DataSet is a collection of DataTable objects, which contains rows and columns similar to the database tables. DataSet also holds primary key and foreign keys. DataSets can be typed or un-typed. Typed DataSets derive the schema for table and column structure, and are easier to program. Even though a DataSet has lots of capabilities, they are fairly limited. It provides methods for selecting, sorting and filtering data, and provides methods like GetChildRows and GetParentRows for navigation. However, for complex data manipulation, a developer has to write

custom queries in the form of T-SQL and then execute it, which adds additional maintenance. Queries are represented in the form of string-based expressions which do not provide compile time checking for validity of expressions.

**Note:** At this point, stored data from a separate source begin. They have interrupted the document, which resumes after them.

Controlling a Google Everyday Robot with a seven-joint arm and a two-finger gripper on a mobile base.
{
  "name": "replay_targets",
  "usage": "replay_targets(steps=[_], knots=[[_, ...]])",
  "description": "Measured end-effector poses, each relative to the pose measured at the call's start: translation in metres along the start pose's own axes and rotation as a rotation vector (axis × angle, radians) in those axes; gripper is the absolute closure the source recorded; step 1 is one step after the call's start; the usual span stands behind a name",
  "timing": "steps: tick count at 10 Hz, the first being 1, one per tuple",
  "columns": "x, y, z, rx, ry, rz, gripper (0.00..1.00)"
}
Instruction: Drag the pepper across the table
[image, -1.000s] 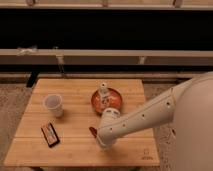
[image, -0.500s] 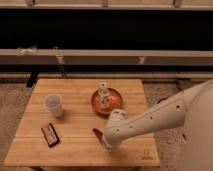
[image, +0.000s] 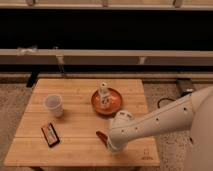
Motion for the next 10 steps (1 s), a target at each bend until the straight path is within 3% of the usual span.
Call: replay_targets(steps=[3,10], knots=[[0.013,-0.014,-0.012,0.021,-0.004,0.021,0.21],[0.029,-0.030,-0.030,0.066,0.002,0.046,0.20]])
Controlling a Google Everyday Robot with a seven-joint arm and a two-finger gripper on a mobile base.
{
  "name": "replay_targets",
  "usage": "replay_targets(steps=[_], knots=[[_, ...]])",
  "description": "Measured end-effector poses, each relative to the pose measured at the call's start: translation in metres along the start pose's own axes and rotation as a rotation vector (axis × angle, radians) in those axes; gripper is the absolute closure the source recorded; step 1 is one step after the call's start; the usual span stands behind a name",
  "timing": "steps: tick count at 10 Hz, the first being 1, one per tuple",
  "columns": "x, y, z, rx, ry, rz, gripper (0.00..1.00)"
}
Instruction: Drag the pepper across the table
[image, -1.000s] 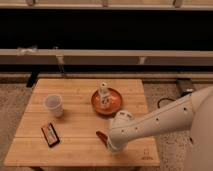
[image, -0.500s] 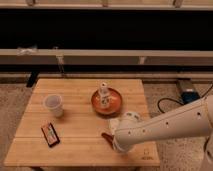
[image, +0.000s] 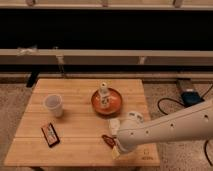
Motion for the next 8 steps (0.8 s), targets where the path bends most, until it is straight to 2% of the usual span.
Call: replay_targets(steps=[3,6,8], knots=[[-0.003,0.000,-0.017,0.008,-0.028,-0.010,0.20],[-0.011,-0.005,-0.045,-0.036,-0.090,-0.024,0.20],[-0.014,-0.006,-0.051,-0.044,-0.104,-0.029,0.20]])
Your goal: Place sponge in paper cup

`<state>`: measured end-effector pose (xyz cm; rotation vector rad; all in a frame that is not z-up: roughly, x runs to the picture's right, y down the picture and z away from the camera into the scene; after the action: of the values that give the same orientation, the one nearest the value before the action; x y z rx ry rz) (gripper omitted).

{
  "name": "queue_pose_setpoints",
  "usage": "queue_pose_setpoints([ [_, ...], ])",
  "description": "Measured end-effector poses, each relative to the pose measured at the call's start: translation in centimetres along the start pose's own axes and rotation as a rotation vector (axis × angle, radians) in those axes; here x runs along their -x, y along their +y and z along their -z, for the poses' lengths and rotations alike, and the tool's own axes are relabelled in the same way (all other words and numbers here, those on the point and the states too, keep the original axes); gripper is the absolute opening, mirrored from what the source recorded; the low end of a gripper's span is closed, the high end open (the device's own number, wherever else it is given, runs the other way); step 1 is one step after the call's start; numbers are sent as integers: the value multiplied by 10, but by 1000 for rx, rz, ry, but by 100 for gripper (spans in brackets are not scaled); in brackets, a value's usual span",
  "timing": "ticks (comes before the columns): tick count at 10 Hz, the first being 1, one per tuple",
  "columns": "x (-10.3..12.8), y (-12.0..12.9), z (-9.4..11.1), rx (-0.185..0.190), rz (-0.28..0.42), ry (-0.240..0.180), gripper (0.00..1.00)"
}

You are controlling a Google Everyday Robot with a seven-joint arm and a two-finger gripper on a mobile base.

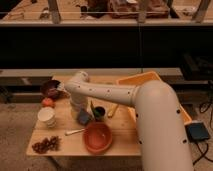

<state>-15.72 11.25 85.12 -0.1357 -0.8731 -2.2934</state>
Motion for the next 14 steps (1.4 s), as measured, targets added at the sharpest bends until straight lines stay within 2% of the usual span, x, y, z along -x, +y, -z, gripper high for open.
queue_pose_setpoints([
  [2,-20,5,43,28,29,39,50],
  [3,-38,4,71,46,56,67,50],
  [4,-52,2,90,55,75,88,50],
  [6,-95,-11,139,71,133,151,50],
  [7,-118,-25,156,75,165,179,50],
  [10,-172,-75,178,59,261,257,50],
  [11,-180,-93,181,52,297,274,50],
  [13,-178,-128,176,34,360,277,50],
  [14,-167,-147,167,19,390,267,50],
])
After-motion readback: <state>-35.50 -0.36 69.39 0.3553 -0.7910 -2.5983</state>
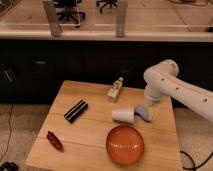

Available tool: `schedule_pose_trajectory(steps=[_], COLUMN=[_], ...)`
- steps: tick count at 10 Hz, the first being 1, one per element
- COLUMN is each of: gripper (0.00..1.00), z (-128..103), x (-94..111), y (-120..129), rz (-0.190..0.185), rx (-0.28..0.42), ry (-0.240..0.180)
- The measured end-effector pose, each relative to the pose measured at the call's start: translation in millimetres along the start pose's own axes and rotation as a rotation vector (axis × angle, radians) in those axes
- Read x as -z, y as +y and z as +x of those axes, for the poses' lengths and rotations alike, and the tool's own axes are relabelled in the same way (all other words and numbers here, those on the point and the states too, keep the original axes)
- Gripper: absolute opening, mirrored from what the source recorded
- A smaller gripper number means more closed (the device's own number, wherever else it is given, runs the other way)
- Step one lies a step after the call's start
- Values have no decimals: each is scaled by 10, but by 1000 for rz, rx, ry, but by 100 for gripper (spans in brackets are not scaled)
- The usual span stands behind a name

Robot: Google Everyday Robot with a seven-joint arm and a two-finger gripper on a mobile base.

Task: Move the arm in a circular motion

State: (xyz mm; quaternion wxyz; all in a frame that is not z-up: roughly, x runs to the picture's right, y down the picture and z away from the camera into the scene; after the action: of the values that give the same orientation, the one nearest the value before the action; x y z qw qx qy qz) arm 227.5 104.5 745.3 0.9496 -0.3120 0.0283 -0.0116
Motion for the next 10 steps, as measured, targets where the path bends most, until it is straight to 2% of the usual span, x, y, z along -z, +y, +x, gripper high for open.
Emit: schedule_pose_trajectory(steps=[2, 6, 10], gripper=[80, 80, 80], z=[-121, 19, 17], x=[3, 0, -2], y=[-23, -21, -24], rz=[-2, -4, -8], rx=[13, 24, 45], ry=[4, 9, 17])
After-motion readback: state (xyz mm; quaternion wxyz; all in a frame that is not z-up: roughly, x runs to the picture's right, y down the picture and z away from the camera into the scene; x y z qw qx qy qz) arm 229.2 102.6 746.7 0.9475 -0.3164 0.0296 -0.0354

.NET 3.0 has support for LINQ over DataSet. There are many operators that LINQ provides for querying and manipulating data in DataSets. DataSet exposes DataTable as enumerations of DataRow objects. The LINQ query operators execute queries on the enumeration of DataRow objects. All these are contained in the namespace, System.Data.Extensions.

Before we use the LINQ to DataSet queries against DataSet, it should be populated with data. This can be done using DataAdapter class or other features supported by LINQ to SQL. After loading the data into DataSet, LINQ queries can be run on the data in DataSet. LINQ queries can be performed on a single table or multiple tables using join and GroupJoin query operators. In addition to standard query operators, LINQ to DataSet adds several DataSet-specific extensions to query DataSet objects.

Loading Data into DataSets

Before we go into the details of querying DataSets and DataTables, we have to fill the DataSet with some data. One of the basic ways of filling data in DataSet in ADO.NET is by using DataAdapter. Following is the code for loading data from the Categories and Items tables in the Deserts database, which we have already created:

//SQL Connection
SqlConnection conn = new SqlConnection
("Data Source=(local);Database=Deserts;Integrated Security=SSPI;");
//create Data Adapters
SqlDataAdapter categoriesAdapter = new SqlDataAdapter();
SqlDataAdapter itemsAdapter = new SqlDataAdapter();
// Create Command objects
SqlCommand categoriesCommand = new SqlCommand("Select * from
Categories", conn);
categoriesCommand.CommandType = CommandType.Text;
SqlCommand itemsCommand = new SqlCommand("Select * from
Items", conn);
itemsCommand.CommandType = CommandType.Text;
//Table mappings for Adapter
categoriesAdapter.TableMappings.Add("tableCategories", "Categories");
itemsAdapter.TableMappings.Add("tableItems", "Items");
// Set the DataAdapter's SelectCommand.
categoriesAdapter.SelectCommand = categoriesCommand;
itemsAdapter.SelectCommand = itemsCommand;
// Fill the DataSet.
categoriesAdapter.Fill(dataSetDeserts, "tableCategories");
itemsAdapter.Fill(dataSetDeserts, "tableItems");

The loading of data into DataSets can also be done using LINQ queries. For example, following is the code which loads the data from the Categories table into DataSet's DataTable. First, let us define Connection, DataTable, and entity classes to hold DataRows, and define the entity structure. Entity classes are not shown here as it is similar to the one discussed in LINQ to SQL Chapter.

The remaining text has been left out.